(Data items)
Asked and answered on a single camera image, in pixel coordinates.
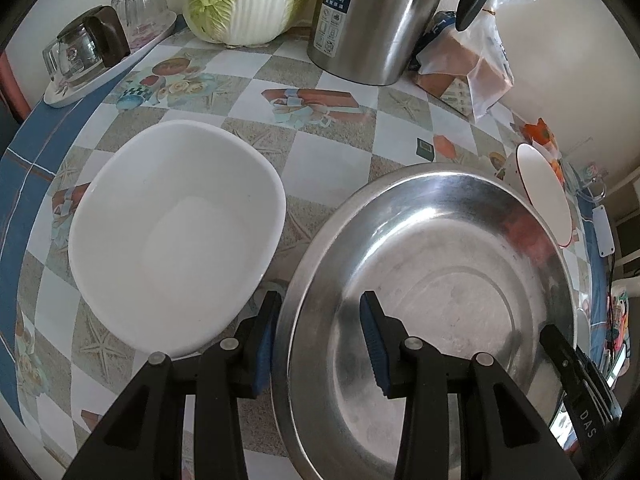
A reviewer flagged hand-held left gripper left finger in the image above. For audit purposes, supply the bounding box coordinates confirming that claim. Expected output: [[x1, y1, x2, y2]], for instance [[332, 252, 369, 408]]
[[60, 290, 284, 480]]

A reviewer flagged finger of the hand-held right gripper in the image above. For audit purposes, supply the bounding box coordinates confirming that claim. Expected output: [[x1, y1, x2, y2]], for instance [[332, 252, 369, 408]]
[[540, 324, 584, 391]]

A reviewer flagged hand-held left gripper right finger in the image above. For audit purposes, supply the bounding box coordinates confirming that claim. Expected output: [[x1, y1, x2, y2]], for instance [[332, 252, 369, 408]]
[[360, 290, 583, 480]]

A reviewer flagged large stainless steel basin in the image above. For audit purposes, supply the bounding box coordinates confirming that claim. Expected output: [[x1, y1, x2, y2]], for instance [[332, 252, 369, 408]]
[[272, 162, 581, 480]]

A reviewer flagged red-rimmed white bowl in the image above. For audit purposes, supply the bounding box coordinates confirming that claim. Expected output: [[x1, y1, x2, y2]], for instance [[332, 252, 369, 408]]
[[495, 142, 574, 249]]

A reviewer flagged round white bowl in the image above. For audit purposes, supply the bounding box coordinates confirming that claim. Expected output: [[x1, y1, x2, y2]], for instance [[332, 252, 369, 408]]
[[575, 307, 591, 349]]

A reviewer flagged white plastic strip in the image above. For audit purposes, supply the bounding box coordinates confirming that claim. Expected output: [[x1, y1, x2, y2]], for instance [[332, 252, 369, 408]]
[[592, 205, 615, 257]]

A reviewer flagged white square bowl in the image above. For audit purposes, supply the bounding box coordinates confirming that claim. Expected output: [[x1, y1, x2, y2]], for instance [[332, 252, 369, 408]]
[[68, 120, 287, 361]]

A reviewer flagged clear glass mug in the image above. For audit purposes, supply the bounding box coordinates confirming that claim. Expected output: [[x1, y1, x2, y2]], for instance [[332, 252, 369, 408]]
[[575, 162, 609, 204]]

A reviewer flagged orange snack packet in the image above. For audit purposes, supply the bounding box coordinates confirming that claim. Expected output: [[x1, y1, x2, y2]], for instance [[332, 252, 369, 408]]
[[522, 119, 559, 161]]

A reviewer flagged bagged sliced bread loaf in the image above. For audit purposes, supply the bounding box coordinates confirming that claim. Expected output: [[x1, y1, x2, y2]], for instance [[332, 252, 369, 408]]
[[410, 0, 516, 121]]

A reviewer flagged white oval tray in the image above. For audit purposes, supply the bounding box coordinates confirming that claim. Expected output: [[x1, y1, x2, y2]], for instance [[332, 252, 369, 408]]
[[44, 10, 178, 109]]

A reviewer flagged stainless steel thermos jug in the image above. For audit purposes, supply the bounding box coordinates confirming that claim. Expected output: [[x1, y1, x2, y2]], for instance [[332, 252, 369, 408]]
[[306, 0, 503, 86]]

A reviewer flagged napa cabbage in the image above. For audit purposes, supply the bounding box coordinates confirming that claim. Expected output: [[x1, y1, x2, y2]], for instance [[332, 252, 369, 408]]
[[184, 0, 321, 46]]

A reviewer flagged clear drinking glass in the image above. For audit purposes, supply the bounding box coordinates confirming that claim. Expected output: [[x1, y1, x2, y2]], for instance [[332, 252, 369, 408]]
[[125, 0, 169, 41], [111, 0, 132, 36]]

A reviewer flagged red chair frame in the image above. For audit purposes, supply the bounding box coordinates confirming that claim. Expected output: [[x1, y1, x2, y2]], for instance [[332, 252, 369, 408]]
[[0, 52, 32, 122]]

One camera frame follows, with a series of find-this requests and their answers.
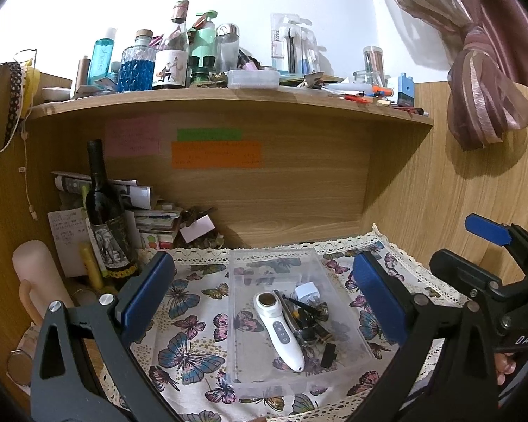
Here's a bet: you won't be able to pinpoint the pile of pens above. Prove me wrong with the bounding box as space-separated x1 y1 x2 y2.
320 80 425 117

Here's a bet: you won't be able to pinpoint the blue mouthwash bottle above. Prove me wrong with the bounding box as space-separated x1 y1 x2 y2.
89 27 118 85

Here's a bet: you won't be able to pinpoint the butterfly print lace cloth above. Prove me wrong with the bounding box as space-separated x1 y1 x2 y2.
99 223 472 422

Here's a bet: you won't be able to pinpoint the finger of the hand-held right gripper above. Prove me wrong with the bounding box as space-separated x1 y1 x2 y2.
428 248 512 318
464 212 528 274

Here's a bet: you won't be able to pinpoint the small white pink box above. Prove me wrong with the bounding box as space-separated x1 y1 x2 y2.
178 215 215 243

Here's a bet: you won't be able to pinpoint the clear lidded plastic container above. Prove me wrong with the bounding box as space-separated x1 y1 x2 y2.
227 69 281 90

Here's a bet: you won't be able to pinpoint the stack of papers and booklets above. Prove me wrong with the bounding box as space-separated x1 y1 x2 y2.
52 171 182 251

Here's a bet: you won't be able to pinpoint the cream rounded object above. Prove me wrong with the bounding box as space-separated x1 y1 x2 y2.
12 239 75 322

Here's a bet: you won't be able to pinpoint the yellow hanging object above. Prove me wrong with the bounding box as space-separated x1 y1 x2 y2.
23 58 42 117

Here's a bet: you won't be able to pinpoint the green sticky note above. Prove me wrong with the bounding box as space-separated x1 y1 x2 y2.
177 128 243 142

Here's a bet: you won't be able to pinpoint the dark green ink bottle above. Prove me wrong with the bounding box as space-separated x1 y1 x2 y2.
189 55 217 84

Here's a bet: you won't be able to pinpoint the patterned headband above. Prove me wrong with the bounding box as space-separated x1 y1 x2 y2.
0 62 24 142

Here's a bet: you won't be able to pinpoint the pink sticky note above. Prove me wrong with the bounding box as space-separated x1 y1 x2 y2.
104 116 161 159

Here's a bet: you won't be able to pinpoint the wooden shelf board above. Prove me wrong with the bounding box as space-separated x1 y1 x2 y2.
26 80 435 126

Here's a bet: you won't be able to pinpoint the toothbrush pack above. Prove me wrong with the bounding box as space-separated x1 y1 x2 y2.
270 12 320 75

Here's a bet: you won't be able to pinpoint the person's right hand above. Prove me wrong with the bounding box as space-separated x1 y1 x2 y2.
495 352 518 388

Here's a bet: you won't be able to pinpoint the green pump bottle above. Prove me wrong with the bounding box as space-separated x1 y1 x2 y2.
189 9 219 60

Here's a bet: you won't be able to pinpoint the brown tube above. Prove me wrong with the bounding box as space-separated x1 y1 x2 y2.
76 56 92 97

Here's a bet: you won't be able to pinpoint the pink striped curtain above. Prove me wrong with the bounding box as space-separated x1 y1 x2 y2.
369 0 528 151

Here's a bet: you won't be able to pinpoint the pile of small trinkets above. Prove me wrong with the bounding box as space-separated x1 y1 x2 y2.
180 206 226 251

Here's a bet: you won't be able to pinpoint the black gold lipstick tubes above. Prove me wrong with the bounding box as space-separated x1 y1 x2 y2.
289 308 336 344

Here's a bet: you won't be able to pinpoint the clear plastic storage box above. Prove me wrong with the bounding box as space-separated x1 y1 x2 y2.
226 247 378 399

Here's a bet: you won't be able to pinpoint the blue faceted glass bottle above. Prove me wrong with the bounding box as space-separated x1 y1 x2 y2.
119 29 157 94

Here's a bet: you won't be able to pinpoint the white charger plug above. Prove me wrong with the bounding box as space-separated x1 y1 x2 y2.
294 283 320 307

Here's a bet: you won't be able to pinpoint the black cosmetic brush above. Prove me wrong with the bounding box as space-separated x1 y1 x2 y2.
274 290 332 318

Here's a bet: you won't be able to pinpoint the pink nail polish bottle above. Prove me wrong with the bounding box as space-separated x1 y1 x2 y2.
238 50 261 71

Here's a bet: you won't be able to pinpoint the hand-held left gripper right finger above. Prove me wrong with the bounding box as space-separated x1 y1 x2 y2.
347 250 499 422

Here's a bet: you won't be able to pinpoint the yellow tube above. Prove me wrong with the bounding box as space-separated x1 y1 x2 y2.
79 245 105 292

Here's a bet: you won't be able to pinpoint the orange sticky note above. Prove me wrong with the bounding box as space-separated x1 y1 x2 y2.
171 141 264 170

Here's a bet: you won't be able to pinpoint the white handwritten note paper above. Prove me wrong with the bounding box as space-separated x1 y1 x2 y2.
48 208 90 279

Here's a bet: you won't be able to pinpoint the white handheld facial massager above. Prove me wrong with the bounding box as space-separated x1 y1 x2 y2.
252 290 306 372

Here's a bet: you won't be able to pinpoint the dark wine bottle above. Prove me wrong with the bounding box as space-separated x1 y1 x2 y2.
85 138 140 279

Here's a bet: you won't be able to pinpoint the clear jar with silver lid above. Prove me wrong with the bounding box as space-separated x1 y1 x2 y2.
215 23 241 73

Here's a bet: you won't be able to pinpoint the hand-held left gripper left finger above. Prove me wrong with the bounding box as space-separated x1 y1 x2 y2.
29 250 177 422

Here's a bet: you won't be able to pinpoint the white cable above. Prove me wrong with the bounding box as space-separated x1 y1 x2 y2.
20 116 39 221

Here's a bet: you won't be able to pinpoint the clear labelled glass bottle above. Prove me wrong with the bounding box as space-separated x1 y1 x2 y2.
152 0 191 90

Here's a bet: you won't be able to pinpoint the small blue box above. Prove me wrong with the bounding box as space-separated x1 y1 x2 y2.
397 72 416 107

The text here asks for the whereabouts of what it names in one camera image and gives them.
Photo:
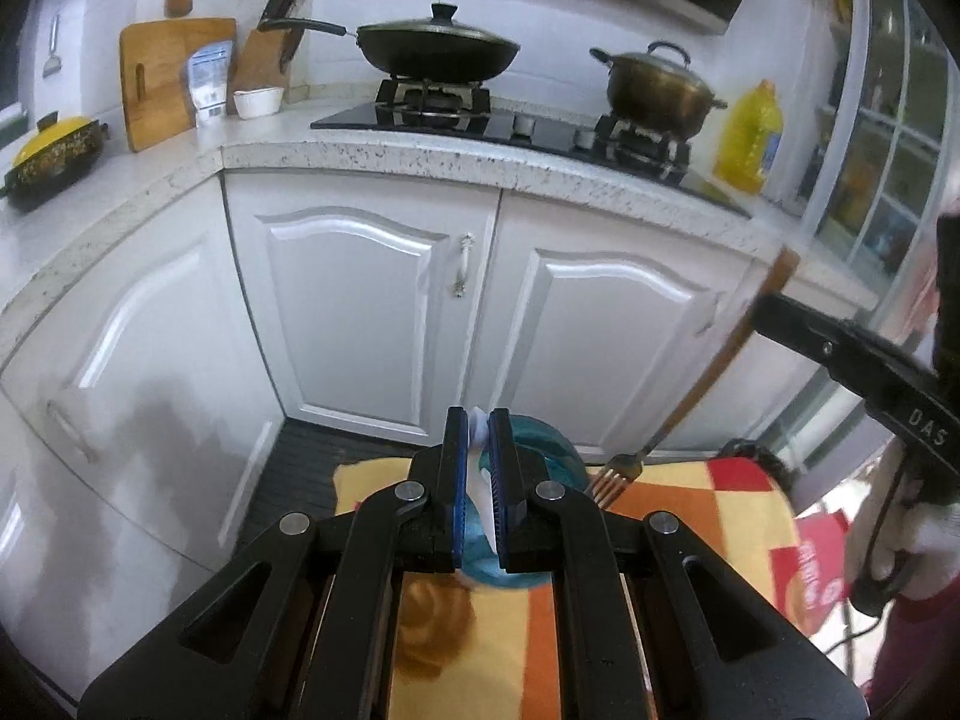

Work required:
Consider the entries above and return each line with the string "camera".

Reply:
Asked and answered on a single camera image, in pixel coordinates.
One camera frame follows, with a series of find-this requests and their answers.
The text here asks for the whereabouts of what it names in one camera image and gives them.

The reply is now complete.